Friday, May 05, 2006

The Sacramental Aspect of Walking, Revisited

When I last dropped my wife at the airport, I stopped at the newsstand and, on a panicked whim, bought the May issue of The Walrus. I'd be curious to hear what some non-Canadians think, since I'm reflexively inclined to toe the line of nationalist self-denigration.

Of particular interest to me, though, was John Bentley Mays' essay, Walking off the Map: Hymns to the unknown city beneath our feet. It didn't catch my eye until today, when it finally took hold of my imagination with near totality:
In the cities of North America and Europe, a new way of understanding and enjoying urban reality has recently emerged among certain artists, architects, writers, and persons without portfolio.
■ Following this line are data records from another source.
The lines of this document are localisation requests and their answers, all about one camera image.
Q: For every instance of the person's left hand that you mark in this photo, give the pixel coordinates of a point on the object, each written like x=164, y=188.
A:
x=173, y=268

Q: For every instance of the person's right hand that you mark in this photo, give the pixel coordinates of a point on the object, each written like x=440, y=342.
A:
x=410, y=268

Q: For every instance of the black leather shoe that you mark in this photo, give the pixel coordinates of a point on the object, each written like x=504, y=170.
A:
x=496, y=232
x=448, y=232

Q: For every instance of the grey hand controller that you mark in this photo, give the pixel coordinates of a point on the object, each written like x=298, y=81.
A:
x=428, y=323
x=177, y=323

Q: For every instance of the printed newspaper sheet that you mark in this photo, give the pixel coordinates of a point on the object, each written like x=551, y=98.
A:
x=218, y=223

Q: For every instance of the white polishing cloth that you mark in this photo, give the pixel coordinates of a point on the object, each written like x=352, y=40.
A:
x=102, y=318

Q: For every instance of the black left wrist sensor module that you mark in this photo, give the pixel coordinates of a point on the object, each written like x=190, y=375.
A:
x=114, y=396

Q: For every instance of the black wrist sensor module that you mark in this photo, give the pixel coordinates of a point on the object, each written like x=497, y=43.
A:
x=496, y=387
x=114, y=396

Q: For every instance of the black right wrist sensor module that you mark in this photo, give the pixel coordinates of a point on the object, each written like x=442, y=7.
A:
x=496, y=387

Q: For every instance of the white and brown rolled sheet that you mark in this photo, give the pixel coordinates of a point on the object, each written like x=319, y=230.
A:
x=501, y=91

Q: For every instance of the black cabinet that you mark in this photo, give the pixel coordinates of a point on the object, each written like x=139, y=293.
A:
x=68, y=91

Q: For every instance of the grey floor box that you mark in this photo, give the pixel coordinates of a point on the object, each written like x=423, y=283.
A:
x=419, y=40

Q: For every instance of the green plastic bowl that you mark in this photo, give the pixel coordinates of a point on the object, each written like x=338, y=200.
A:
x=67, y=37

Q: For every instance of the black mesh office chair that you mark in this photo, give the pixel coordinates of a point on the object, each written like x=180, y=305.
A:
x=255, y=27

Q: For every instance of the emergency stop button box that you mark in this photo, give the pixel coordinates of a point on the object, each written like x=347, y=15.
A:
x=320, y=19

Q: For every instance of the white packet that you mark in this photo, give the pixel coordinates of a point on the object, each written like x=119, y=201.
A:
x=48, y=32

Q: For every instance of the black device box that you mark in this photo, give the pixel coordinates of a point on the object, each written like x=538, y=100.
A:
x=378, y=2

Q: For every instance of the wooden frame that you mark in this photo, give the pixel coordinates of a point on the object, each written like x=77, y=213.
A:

The people captivated by this cool passion can be recognized by their patient gaze at what most others ignore or find offensive - the sidewalk clutter of signage and graffiti, construction debris, untended laneways - and by their meditative preoccupation with odd rips in the urban fabric: vacant lots, condemned buildings, naked electrical transformer stations, other places where the skin of urban propriety has been torn or worn away. They are all walkers, and their tread through the city streets is intent and focused. We see them moving at the pace of dowsers looking for streams buried beneath the pavement; and dowsers they are, these seekers for the fugitive urban imaginary in the solid matter of the city... 
Guy DeBord, leading intellectual of the poetical-anarcho-leftist Situationists ... promoted la dérive, the drift, a mindfully disordered wander, as a way to subvert - if only for a revelatory moment - the numbing spectacle of the capitalist city. Greil Marcus on DeBord, quoted by Rebecca Solnit [and now me - ha!]: "The point was to encounter the unknown as a face of the known, astonishment on the terrain of boredom, innocence in the face of experience. So you can walk up the street without thinking, letting your mind drift, letting your legs, with their internal memory, carry you up and down and around turns, attending to the map of your own thoughts, the physical town replaced by an imaginary city."
The essay is illustrated with some stunning bits of photography. And these are some of the books Bentley Mays makes reference to. The essay is not available on-line, alas. But it is well worth a look for those of us compelled to walk.

1 comment:

John Bentley Mays said...

Thanks for your kind comments on my article in Walrus.